╭─ DATA EXTRACTS

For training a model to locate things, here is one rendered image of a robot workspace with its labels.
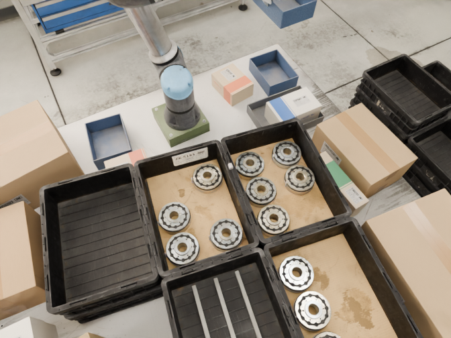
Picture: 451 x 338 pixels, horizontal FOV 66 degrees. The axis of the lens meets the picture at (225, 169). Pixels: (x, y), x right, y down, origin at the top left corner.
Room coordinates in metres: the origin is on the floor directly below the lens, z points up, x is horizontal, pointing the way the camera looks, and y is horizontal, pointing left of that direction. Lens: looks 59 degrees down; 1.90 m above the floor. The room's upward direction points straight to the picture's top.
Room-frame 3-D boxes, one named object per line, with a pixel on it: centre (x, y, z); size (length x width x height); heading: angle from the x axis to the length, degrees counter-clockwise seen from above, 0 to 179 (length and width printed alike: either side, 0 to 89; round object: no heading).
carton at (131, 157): (0.69, 0.37, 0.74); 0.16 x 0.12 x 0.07; 114
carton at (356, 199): (0.60, -0.41, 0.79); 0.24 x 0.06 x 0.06; 30
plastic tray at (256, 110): (0.98, -0.26, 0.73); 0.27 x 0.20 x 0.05; 115
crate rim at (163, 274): (0.47, 0.10, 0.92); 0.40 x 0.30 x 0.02; 18
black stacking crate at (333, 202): (0.56, -0.18, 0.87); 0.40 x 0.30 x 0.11; 18
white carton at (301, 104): (0.98, -0.29, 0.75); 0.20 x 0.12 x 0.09; 116
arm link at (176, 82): (0.95, 0.18, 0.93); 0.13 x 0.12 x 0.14; 17
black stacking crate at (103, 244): (0.38, 0.39, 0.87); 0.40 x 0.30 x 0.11; 18

╰─

__YOUR TASK__.
Go through the data above and print exactly the lines from its first line through the line holding "Picture: 451 x", both included, leaving pictures aside.

__OUTPUT OF THE EXERCISE__.
For training a model to locate things, here is one rendered image of a robot workspace with its labels.
Picture: 451 x 338 pixels, horizontal FOV 66 degrees. The axis of the lens meets the picture at (225, 169). Pixels: (x, y), x right, y down, origin at the top left corner.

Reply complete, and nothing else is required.